--- PROBLEM TO SOLVE ---
Print, exactly as they stand, the lines from the start of the listing to the line containing "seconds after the", inclusive.

--- SUPPLIED DATA ---

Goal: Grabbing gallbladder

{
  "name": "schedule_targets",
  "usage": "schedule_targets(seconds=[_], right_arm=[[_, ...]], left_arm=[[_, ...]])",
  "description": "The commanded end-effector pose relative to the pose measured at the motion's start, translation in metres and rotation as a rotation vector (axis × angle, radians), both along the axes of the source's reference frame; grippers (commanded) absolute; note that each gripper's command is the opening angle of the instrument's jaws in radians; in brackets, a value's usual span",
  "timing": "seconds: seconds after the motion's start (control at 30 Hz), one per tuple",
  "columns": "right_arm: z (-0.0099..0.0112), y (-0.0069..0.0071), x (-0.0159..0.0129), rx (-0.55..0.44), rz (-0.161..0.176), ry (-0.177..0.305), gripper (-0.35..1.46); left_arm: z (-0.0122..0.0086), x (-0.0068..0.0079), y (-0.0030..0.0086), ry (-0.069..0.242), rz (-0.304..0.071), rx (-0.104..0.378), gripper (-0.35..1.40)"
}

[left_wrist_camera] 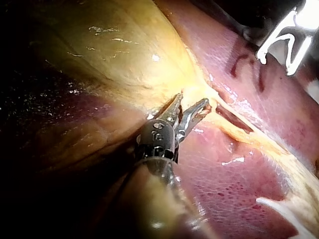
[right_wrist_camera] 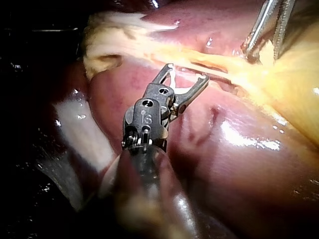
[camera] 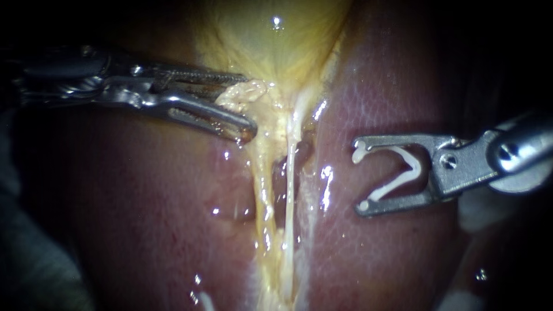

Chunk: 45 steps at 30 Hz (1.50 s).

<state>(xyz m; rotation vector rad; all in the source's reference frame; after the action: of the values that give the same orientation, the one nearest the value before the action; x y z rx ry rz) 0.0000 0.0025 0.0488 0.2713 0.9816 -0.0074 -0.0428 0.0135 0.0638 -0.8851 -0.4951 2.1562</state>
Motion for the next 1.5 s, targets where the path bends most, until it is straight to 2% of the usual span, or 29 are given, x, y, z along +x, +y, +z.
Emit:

--- RESULT OF THE TASK ---
Goal: Grabbing gallbladder

{
  "name": "schedule_targets",
  "usage": "schedule_targets(seconds=[_], right_arm=[[_, ...]], left_arm=[[_, ...]])",
  "description": "The commanded end-effector pose relative to the pose measured at the motion's start, translation in metres and rotation as a rotation vector (axis × angle, radians), both along the axes of the source's reference frame; grippers (commanded) absolute; note that each gripper's command is the opening angle of the instrument's jaws in radians; in brackets, a value's usual span",
  "timing": "seconds: seconds after the motion's start (control at 30 Hz), one per tuple",

No more work is needed on this exercise.